Who gave them the right?

No permission was needed. Galactics had followed the same pattern for aeons — each “generation” of starfarers spawning the next in a rippling bootstrap effect called Uplift.

On the whole, humans were better masters than most … and he would rather be sapient than not.

No. What drove him away from Earthclan was not resentment but a kind of detachment. The mayfly yammerings of Probsher mystics mattered no more or less than the desperate moves of the Terragens Council, against the grinding forces of an overwhelming universe. One might as well compare sparks rising from a campfire to the stars wheeling by overhead. They looked similar, at a glance. But what did another incandescent cinder really matter on the grand scale of things?

Did the cosmos care if humans or chims survived?

Even at university this notion threaded his thoughts. Harry’s natural links elongated till they parted one by one. All that remained was a nebulous desire to seek out something lasting. Something that deserved to last.

Joining Wer’Q’quinn and the Navigation Institute, he found something enduring, a decision he never regretted.

Still, it puzzled Harry years later that his dreams kept returning to the desolate world of his youth. Horst ribbed his memory.
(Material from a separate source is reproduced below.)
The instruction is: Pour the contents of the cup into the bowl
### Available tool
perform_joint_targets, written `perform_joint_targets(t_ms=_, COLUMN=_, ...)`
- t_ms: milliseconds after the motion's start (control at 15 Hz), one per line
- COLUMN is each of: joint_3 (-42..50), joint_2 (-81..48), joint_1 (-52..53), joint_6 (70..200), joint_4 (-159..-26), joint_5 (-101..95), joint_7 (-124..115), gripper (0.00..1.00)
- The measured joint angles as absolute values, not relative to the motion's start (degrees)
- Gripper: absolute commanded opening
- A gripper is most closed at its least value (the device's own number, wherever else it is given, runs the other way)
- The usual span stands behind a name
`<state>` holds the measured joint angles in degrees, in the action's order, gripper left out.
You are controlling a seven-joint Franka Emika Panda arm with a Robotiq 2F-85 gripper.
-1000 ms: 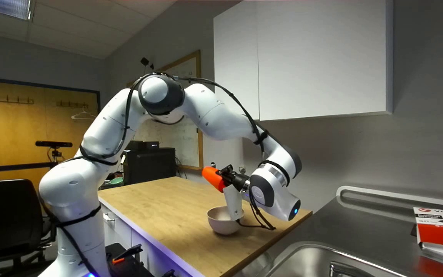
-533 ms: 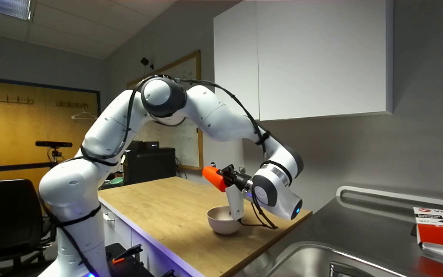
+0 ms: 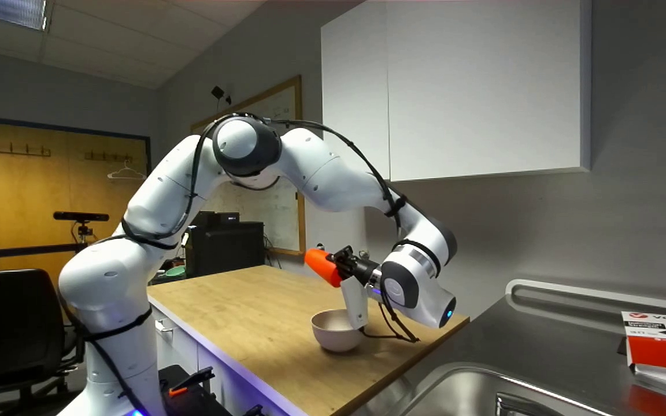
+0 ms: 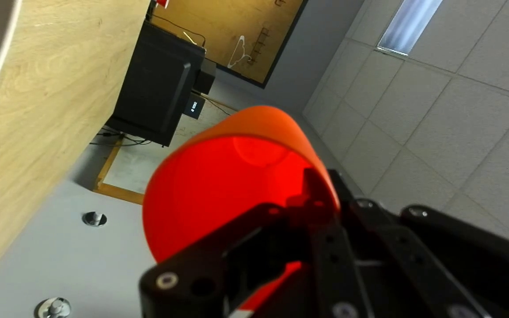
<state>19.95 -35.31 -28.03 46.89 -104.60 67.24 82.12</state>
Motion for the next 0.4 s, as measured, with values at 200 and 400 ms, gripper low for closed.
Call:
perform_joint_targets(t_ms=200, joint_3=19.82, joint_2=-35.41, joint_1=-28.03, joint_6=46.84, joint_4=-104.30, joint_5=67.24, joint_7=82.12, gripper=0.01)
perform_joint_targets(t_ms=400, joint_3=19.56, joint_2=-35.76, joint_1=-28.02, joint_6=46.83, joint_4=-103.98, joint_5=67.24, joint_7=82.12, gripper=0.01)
Its wind in the dry grass. Smells that assailed your nose, sinking claws into your sinuses. And images the shaman painted in your mind, like arcs of multicolored sand, falling in place to convey deer, or loper- beast, or spearhunter.
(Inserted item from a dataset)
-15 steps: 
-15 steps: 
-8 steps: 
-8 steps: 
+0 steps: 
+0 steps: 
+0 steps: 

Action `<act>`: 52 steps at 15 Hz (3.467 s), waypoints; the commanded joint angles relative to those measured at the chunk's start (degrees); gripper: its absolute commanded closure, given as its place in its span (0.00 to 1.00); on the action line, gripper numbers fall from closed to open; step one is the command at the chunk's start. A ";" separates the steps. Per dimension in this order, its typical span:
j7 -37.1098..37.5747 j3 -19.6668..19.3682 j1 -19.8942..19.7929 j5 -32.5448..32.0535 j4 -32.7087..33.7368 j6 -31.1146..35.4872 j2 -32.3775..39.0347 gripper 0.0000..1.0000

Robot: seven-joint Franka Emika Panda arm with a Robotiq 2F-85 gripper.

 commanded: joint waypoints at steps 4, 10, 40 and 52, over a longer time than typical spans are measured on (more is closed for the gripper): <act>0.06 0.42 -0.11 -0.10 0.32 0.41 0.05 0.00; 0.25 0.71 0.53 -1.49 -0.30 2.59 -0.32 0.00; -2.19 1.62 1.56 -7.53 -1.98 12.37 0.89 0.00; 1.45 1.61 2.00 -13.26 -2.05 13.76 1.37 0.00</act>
Even as an official of Galactic civilization, representing the oxygen order on a weird plane of reality where allaphors shimmered in each window like reject Dali images, Harry still saw funnels of sparkling heat rising from smoky campfires, vainly seeking union with aloof stars.

Lark

NOT THAT WAY!” LING SHOUTED.

Her cry made Lark stumble to a halt, a few meters down a new corridor.

“But I’m sure this is the best route back to our nest.” Lark pointed along a dim, curved aisle, meandering between gray ceramic walls. Strong odors wafted from each twisty, branching passageway aboard the mazelike Jophur ship. This one beckoned with distinct flavors of GREEN and SANCTUARY.

“I believe you.” Ling nodded. “That’s why we mustn’t go there. In case we’re still being followed.”

She didn’t look much like a star god anymore, with her dark hair hacked short and pale skin covered with soot. Wearing just a torn undertunic from her once shiny uniform, Ling now seemed far wilder than the Jijoan natives she once called “savages.” In a cloth sling she carried a crimson torus that leaked gore like a wounded sausage.

Lark saw her meaning. Ever since they had tried sabotaging the dreadnought’s control chamber, giant Jophur and their robot servants had chased them across the vast vessel. As fugitives, the humans mustn’t lead pursuers to the one place offering food and shelter.

“Where to then?” Lark hated being in the open. He grasped their only weapon, a circular purple tube. Larger and healthier than the red one, it was their sole key to get past locked doors and unwary guardians.

Ling knew starships far better than he. But this behemoth warship was different. She peered up one shadowy tunnel, a curled shaft that seemed more organic than artificial.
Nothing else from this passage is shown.